WORK INSTRUCTION: Below are the records; print them again exactly and omit the pictures.
● ● ● ● ● ● ●
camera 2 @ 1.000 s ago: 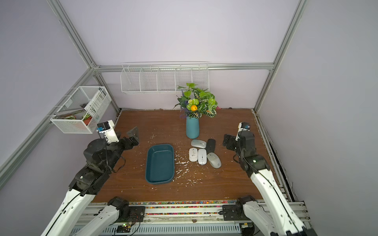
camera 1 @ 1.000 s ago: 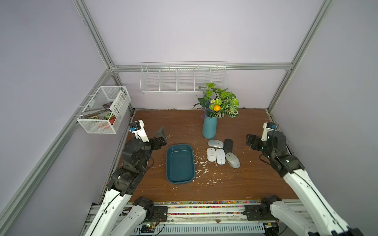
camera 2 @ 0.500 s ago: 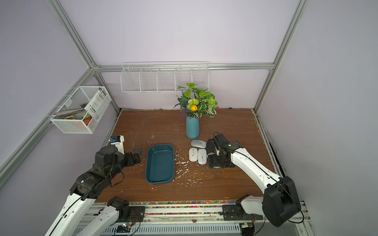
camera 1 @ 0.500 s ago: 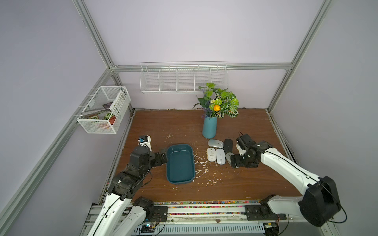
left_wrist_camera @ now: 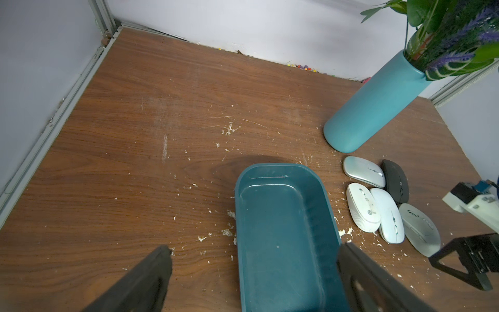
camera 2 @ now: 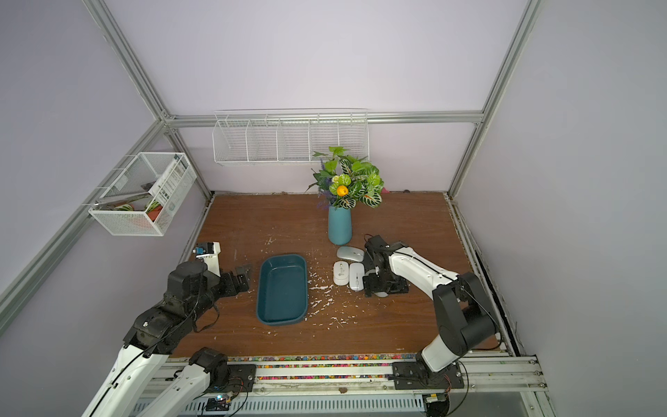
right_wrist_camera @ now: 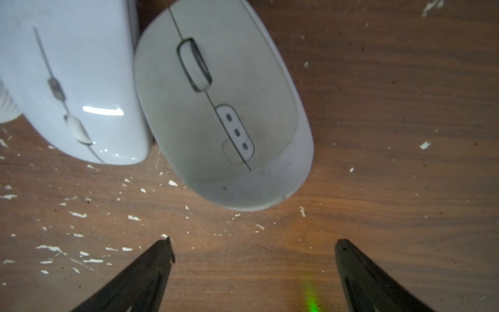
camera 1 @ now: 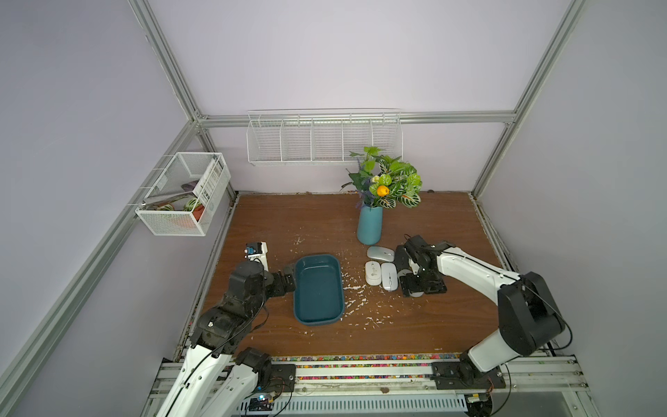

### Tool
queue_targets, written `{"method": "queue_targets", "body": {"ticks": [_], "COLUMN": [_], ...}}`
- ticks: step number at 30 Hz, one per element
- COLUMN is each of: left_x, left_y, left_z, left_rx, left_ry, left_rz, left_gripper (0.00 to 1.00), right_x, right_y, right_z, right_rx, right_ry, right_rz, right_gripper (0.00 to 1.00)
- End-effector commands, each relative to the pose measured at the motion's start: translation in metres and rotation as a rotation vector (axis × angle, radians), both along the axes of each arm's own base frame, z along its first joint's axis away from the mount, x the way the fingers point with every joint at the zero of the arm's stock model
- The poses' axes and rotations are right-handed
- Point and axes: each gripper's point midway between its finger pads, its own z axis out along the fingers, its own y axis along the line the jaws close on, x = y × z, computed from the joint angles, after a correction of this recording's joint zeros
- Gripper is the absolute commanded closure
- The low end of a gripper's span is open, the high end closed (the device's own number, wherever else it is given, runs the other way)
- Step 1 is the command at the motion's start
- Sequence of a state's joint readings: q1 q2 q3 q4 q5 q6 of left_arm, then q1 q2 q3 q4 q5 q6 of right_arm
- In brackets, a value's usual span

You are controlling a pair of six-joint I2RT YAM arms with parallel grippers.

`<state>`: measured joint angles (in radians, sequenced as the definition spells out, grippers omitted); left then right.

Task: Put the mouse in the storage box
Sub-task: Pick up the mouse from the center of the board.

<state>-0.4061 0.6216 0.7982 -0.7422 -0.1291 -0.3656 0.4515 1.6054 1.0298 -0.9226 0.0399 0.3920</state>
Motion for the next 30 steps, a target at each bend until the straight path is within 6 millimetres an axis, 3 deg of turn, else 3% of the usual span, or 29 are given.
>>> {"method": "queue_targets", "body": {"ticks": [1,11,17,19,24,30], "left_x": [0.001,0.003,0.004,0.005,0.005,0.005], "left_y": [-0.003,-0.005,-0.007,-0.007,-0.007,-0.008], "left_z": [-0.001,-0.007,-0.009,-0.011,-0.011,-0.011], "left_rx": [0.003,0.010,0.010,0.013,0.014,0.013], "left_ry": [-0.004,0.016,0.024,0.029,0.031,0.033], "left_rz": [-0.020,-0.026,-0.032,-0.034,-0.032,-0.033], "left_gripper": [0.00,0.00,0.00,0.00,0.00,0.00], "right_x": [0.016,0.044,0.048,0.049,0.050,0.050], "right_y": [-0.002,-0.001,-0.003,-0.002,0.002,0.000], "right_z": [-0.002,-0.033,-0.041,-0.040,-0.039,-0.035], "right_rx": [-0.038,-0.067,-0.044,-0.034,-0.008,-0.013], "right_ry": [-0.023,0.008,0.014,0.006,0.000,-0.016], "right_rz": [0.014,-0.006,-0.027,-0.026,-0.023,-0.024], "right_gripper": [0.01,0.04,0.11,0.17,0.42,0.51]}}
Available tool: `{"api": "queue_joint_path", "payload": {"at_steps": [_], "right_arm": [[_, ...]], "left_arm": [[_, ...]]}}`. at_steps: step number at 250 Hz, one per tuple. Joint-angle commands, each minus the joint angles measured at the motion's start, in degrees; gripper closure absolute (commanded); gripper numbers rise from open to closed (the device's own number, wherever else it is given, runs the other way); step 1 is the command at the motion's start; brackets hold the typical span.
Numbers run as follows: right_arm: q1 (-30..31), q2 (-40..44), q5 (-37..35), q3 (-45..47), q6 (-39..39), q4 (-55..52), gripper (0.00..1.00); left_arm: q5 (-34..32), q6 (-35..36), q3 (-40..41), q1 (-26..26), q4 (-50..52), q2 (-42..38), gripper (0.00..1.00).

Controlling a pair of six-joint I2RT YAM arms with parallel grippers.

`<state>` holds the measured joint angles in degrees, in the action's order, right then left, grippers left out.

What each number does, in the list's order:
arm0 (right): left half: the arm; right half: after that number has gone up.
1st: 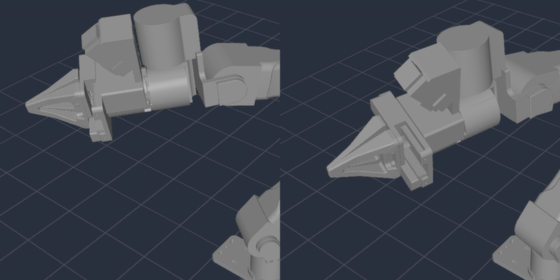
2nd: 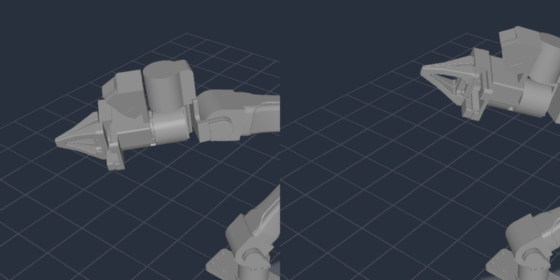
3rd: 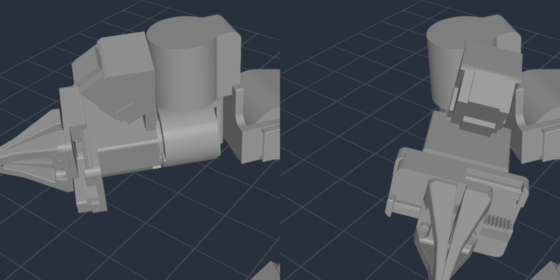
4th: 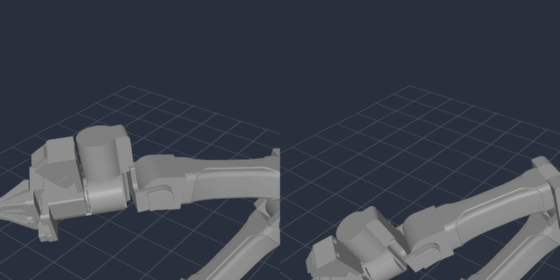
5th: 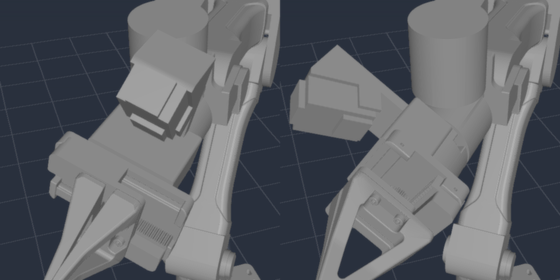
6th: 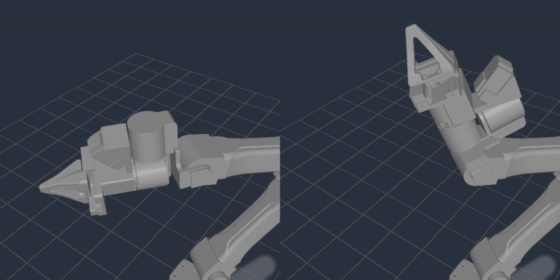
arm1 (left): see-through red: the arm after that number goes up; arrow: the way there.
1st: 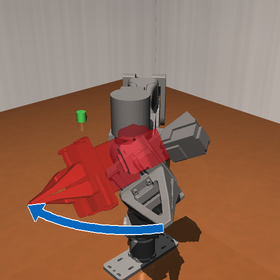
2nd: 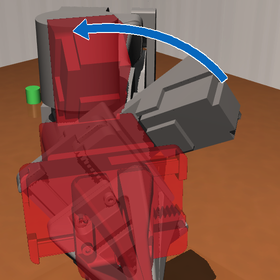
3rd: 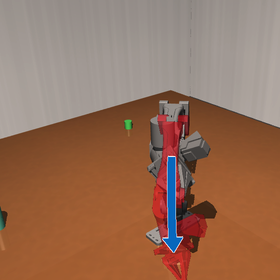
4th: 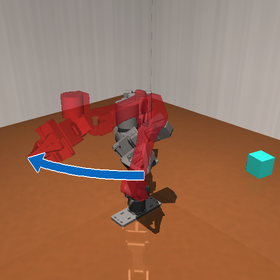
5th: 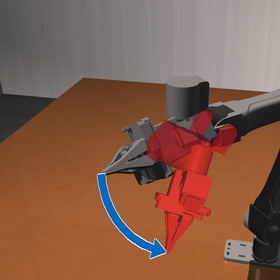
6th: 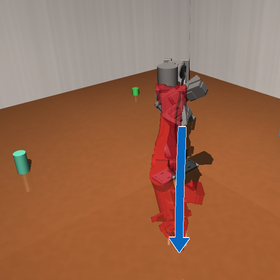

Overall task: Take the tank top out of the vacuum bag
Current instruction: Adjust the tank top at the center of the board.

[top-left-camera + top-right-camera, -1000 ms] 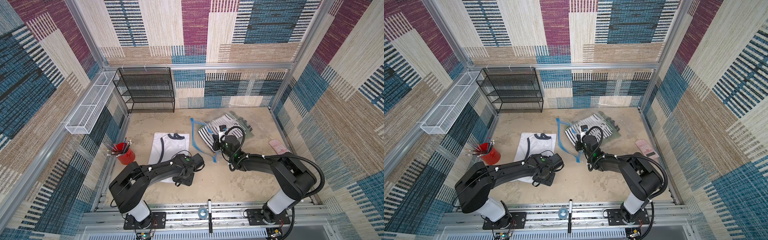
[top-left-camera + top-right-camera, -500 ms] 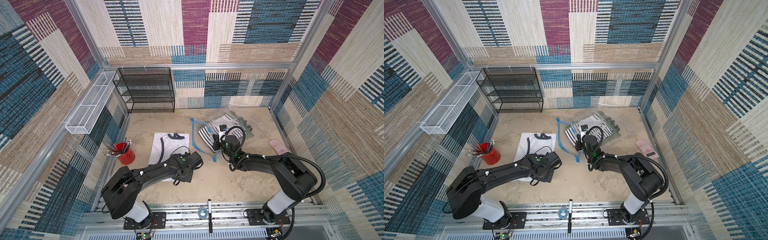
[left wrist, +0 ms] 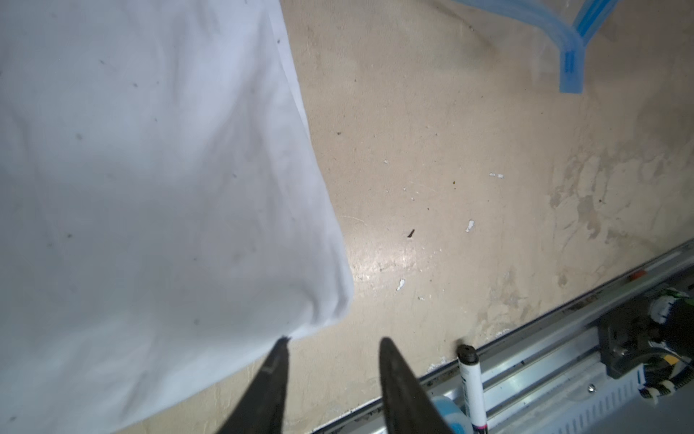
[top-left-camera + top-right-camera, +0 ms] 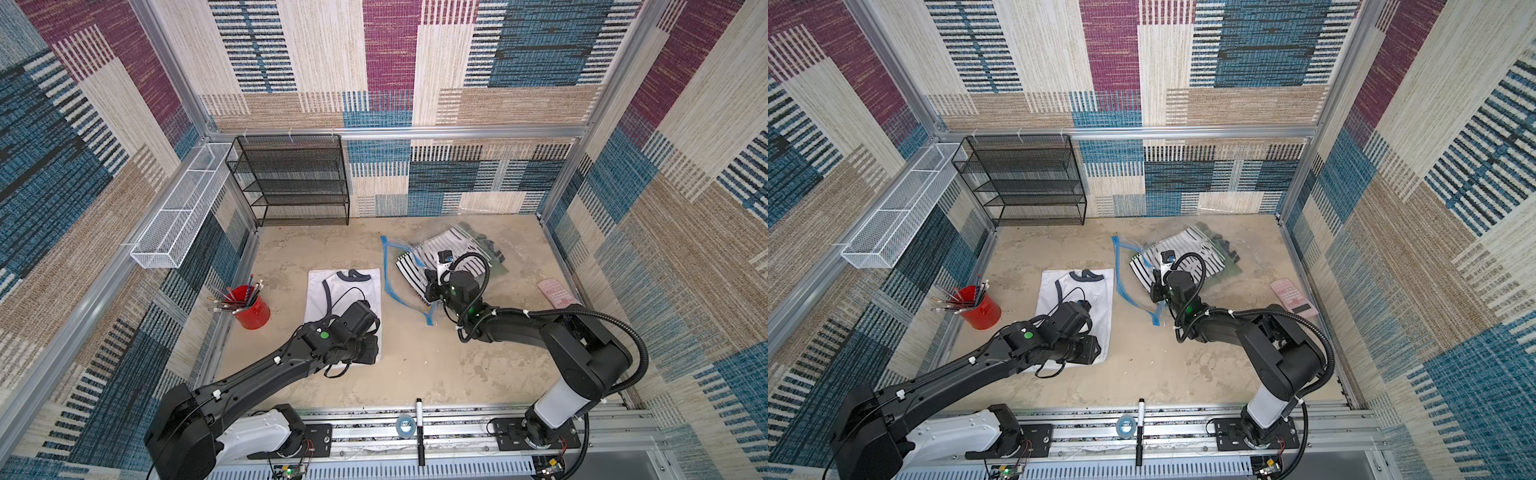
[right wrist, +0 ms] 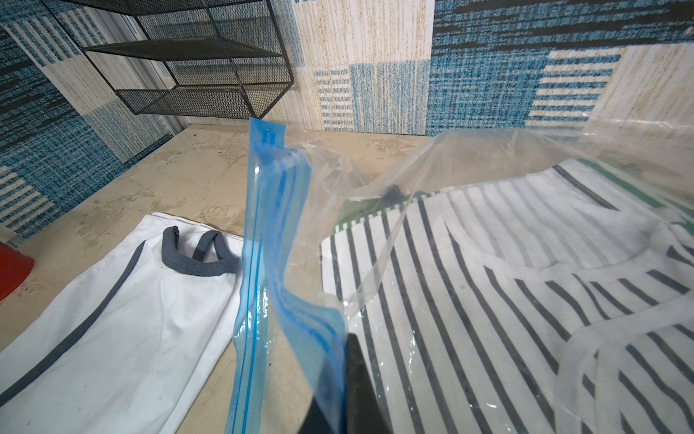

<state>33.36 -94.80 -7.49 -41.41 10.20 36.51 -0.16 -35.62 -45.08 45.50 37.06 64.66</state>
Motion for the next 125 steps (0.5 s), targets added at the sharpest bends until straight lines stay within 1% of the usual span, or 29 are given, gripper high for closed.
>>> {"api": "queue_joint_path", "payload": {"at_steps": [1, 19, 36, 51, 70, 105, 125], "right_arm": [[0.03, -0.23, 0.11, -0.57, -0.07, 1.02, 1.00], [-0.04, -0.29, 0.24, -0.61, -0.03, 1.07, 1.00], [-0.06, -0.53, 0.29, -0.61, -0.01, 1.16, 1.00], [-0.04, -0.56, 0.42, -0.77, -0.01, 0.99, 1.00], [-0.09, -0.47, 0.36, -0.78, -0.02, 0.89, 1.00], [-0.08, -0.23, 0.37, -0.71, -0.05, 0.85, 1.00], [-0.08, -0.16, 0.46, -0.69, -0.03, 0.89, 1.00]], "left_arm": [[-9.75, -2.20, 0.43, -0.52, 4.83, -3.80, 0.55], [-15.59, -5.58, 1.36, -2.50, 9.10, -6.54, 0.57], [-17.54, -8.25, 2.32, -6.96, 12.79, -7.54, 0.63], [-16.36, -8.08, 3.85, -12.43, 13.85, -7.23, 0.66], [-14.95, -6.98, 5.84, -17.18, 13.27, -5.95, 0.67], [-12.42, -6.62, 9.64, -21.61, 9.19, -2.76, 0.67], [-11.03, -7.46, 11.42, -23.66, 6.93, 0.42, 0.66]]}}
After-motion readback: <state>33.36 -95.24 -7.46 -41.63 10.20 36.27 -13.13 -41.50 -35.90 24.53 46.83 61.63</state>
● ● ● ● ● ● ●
OUTPUT FOR THIS EXERCISE:
camera 2 @ 1.000 s ago: 
camera 1 @ 1.000 s ago: 
camera 2 @ 0.500 s ago: 
camera 1 @ 0.500 s ago: 
left_wrist_camera @ now: 
camera 2 @ now: 
right_wrist_camera @ now: 
camera 1 @ now: 

### Tool
queue_targets, written `{"method": "queue_targets", "body": {"ticks": [_], "COLUMN": [_], ...}}`
- ticks: step number at 30 Hz, one per element
- COLUMN is each of: left_x, left_y, left_z, left_rx, left_ry, left_rz, left_gripper (0.00 to 1.00), right_x, right_y, right_z, right_rx, right_ry, right_rz, right_gripper (0.00 to 1.00)
- End-effector commands, each relative to the pose measured at the motion's start: translation in metres and rotation as a rotation vector (axis × angle, radians), both along the axes of each arm's own base frame, z along its first joint's axis away from the mount, x the way the fingers point with every joint at the zero of the arm's stock model
- The poses' axes and rotations are right-handed
- Point and axes: each gripper's point midway between its finger pads, its own z axis out along the fingers, its own y axis along the line the jaws close on, x = y × z, computed from the joint angles, after a correction of this recording's joint zeros
- Gripper is the absolute commanded closure
- The low end of a gripper's span is open, the high end closed (the device's own number, wherever else it is given, runs the other way)
- Step 1 is the command at the motion's start
- Sequence of a state's joint readings: q1 q2 q3 q4 q5 q6 of left_arm, then q1 q2 q3 q4 q5 q6 of right_arm
- In brackets, a value's usual span

You are controlling a pair of six-joint I2RT YAM arms with parallel grippers.

`<state>`: measured joint angles (in radians, sequenced as the definition spells out, grippers omitted); left then right.

Task: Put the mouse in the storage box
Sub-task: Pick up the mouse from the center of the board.

<state>-0.4061 0.6216 0.7982 -0.7422 -0.1291 -0.3656 0.4515 1.6054 1.0298 -0.9226 0.0399 0.3920</state>
Motion for the next 30 steps, a target at each bend until the straight path is within 6 millimetres an axis, 3 deg of turn, else 3% of the usual span, or 29 are given.
>>> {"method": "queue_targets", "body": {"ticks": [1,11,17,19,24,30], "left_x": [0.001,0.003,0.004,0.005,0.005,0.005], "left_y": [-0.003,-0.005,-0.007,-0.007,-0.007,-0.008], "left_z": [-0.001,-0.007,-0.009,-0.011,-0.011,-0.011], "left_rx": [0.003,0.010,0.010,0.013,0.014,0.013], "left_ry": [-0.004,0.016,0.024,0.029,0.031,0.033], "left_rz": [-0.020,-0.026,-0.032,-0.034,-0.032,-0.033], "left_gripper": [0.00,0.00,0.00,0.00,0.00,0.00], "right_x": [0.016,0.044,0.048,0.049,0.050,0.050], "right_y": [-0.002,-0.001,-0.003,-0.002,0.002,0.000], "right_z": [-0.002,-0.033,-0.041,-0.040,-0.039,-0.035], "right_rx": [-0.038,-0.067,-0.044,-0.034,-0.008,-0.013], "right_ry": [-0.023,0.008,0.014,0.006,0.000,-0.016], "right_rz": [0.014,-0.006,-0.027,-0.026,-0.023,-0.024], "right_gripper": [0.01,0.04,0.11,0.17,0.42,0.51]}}
Available tool: `{"api": "queue_joint_path", "payload": {"at_steps": [_], "right_arm": [[_, ...]], "left_arm": [[_, ...]]}}`. at_steps: step number at 250 Hz, one per tuple. Joint-angle commands, each minus the joint angles measured at the motion's start, in degrees; gripper closure absolute (commanded); gripper numbers rise from open to closed (the device's own number, wherever else it is given, runs the other way); step 1 is the command at the motion's start; brackets hold the typical span.
Numbers run as follows: right_arm: q1 (-30..31), q2 (-40..44), q5 (-37..35), q3 (-45..47), q6 (-39..39), q4 (-55..52), gripper (0.00..1.00); left_arm: q5 (-34..32), q6 (-35..36), q3 (-40..41), q1 (-26..26), q4 (-50..52), q2 (-42..38), gripper (0.00..1.00).

Controlling a pair of six-joint I2RT YAM arms with parallel grippers.

`<state>` holds the measured joint angles in degrees, in the action's order, right then left, grippers left out.

What each number does, in the list's order:
arm0 (right): left half: the arm; right half: after that number has gone up.
1st: 
2nd: 
3rd: 
4th: 
5th: 
6th: 
arm1 (left): see-through red: the arm after that number goes up; arrow: the way there.
1st: 
2nd: 
3rd: 
4th: 
5th: 
6th: 

Overall task: Take the tank top out of the vacuum bag
Current instruction: Adjust the tank top at the center of the board.

[top-left-camera + top-right-camera, -1000 ms] 
[top-left-camera + top-right-camera, -500 ms] 
[left wrist, +0 ms] 
[top-left-camera + top-right-camera, +0 ms] 
[right wrist, +0 ms] 

<state>33.36 -94.80 -7.49 -41.41 10.20 36.51 -0.16 -35.62 -45.08 45.50 37.06 64.66</state>
Motion for the next 125 steps (0.5 s), targets added at the sharpest bends until straight lines stay within 1% of the usual span, or 29 are given, gripper high for closed.
>>> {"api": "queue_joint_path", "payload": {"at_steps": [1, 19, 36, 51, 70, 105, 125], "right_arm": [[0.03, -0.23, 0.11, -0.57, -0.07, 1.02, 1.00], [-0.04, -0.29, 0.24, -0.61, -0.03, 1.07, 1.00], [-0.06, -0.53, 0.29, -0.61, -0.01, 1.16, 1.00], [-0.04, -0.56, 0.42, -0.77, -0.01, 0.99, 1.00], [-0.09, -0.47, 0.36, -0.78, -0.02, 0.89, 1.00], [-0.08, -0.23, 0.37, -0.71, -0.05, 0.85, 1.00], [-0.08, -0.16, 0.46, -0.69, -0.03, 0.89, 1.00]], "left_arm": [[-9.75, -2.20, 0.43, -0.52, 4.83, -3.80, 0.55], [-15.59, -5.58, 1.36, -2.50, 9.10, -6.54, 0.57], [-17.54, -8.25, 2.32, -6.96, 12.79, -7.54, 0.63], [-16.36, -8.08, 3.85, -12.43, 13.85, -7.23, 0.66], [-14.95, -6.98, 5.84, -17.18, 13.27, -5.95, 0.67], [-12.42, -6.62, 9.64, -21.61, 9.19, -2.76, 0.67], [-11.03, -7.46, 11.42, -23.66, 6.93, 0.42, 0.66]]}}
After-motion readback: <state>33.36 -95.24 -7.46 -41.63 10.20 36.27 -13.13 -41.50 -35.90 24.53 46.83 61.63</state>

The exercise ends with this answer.